"Scrubs" My Advice to You (TV Episode 2003) Poster

(TV Series)

(2003)

John C. McGinley: Dr. Perry Cox

Quotes 

  • Dr. Cox : [Dr. Cox turns off the T.V and the med students "awww" in disappointment]  Fine. I'm gonna go ahead and tell you how it ends: Dr. Phil says,

    [Dr. Phil impression] 

    Dr. Cox : "And how... is that working out... for you?" And the big fat lady cries, "Wah." All right, I'm sure you're wondering why I accepted the position of residency director considering my disdain for, well... all of you. Is it the extra four dollars a week in my paycheck? Or is it the fact that I finally have a chance to make a difference in this God-forsaken hell-hole.

    Elliot : [impressed]  Hm

    Dr. Cox : It's all about the four dollars, trust me. And seeing as my money is contingent on you lemmings actually doing your jobs, I would say that now is a pretty good time for you to scurry on back to work so that I can continue to afford the antidepressants that keep me so damn jolly.

    [laughs weakly] 

    Dr. Cox : GO!

  • Dr. Bob Kelso : The point is, sometimes what's best for this hospital *is* what's best for the patients! I know it, you know it, and guess what, Dr. Cox knows it, too. Although damned if he doesn't disagree with me just because I said it.

    Dr. John 'J.D.' Dorian : Sir, I don't think that's true.

    Dr. Bob Kelso : [hollers to Cox across the ward]  Perry! It's hotter than hell in here!

    Dr. Cox : Freezing!

    Dr. Bob Kelso : Great coffee, though!

    Dr. Cox : Rat piss!

    Dr. Bob Kelso : Dr. Murphy is an incompetent suck-up.

    Dr. Cox : No, Bob. In fact, he's one of the finest young doctors I've ever had the good fortune of working with.

    Dr. Bob Kelso : [to J.D]  Your witness.

  • Dr. Perry Cox : Newbie, maybe I wasn't clear enough with you on Miss Bartow over there.

    Dr. John 'J.D.' Dorian : Here it comes. I'm incompetent. I'm a girl. I'm a little girl. I'm a little girl with pigtails that rides a tricycle.

    Dr. Perry Cox : No. Well... yes, but I am honestly trying to tell you that I don't think I was being clear with you before.
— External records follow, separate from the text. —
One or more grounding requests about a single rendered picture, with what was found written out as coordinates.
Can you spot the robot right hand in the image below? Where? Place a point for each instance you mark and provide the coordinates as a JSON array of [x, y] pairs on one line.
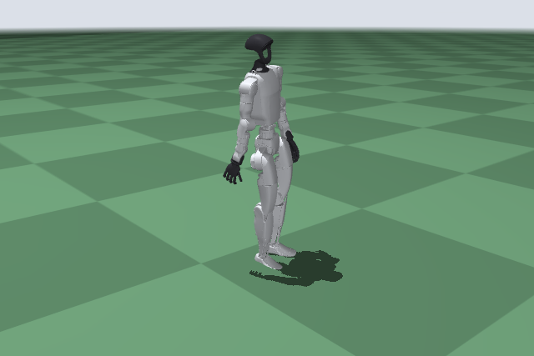
[[233, 170]]

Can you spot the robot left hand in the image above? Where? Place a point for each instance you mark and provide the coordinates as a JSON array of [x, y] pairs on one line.
[[294, 149]]

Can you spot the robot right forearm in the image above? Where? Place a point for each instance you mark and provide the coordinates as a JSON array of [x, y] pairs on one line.
[[242, 141]]

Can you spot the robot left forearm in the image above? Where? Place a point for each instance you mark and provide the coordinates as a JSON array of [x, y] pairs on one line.
[[283, 123]]

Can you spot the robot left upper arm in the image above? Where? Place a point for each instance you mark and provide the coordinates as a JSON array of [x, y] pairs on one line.
[[280, 70]]

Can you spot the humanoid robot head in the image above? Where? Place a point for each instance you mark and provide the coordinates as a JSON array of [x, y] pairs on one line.
[[258, 43]]

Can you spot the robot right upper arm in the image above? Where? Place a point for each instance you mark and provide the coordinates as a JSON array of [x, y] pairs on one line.
[[247, 90]]

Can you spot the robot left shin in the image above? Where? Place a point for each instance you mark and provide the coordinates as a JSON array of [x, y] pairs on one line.
[[279, 217]]

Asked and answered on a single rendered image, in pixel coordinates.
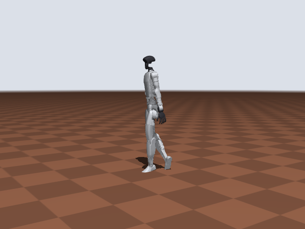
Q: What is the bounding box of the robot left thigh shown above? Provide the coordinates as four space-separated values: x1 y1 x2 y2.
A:
145 108 159 142

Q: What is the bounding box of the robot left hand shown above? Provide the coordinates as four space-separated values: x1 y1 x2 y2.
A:
157 107 166 124

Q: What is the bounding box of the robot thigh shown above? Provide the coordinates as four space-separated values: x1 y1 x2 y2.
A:
145 109 159 140
145 108 159 142

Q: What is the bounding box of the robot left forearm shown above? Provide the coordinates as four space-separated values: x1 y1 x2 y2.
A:
155 89 163 110

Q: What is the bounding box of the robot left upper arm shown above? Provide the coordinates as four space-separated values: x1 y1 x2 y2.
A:
150 72 160 95

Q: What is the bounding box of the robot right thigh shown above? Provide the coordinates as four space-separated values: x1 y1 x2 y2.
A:
145 109 159 140
In fact, I think I was being a pretty lousy teacher. Look, I think putting one in the Win column every now and then is what gives us the juice to keep plugging along in games that we know deep down we're not gonna win. And that's why I locked in so intensely to that patient. Because opportunities, they... God, they come along so rarely in this place. And when they do, you just can't let them slip through your fingers. You cannot. You know?

    Dr. John 'J.D.' Dorian : [Dr. Cox walks off] 

    [to self] 

    Dr. John 'J.D.' Dorian : I think I do.

  • Dr. Bob Kelso : Perry, the fact that these residents are spending most of their time buzzing around that one patient makes me think that you told them to disobey a direct order from me.

    Dr. Perry Cox : Bob Kelso, that's just not true. Here, I told them to disregard ALL direct orders from you.

  • Dr. Elliot Reid : But, Dr. Cox, earlier today Dr. Kelso was telling us that he wants...

    Dr. Perry Cox : Ugssshhhhh. I don't ever want to hear anything that's come out of that man's mouth; unless, of course, it's "Oh, my God! I'm dying. Now I'm moving towards the light. But wait a minute, there's been a mistake! This is Hell! Hello, Hitler. Hello, Mussolini. Captain Kangaroo? THAT'S weird!" Don't you see, Barbie, I would rather listen to you go on and on about the joys of dolphin sex.

    Dr. Elliot Reid : Dolphin TRAINER sex. My boyfriend is a dolphin trainer.

    Dr. Perry Cox : Here that's a shame, because the whole dolphin thing used to make you so interesting. Too bad.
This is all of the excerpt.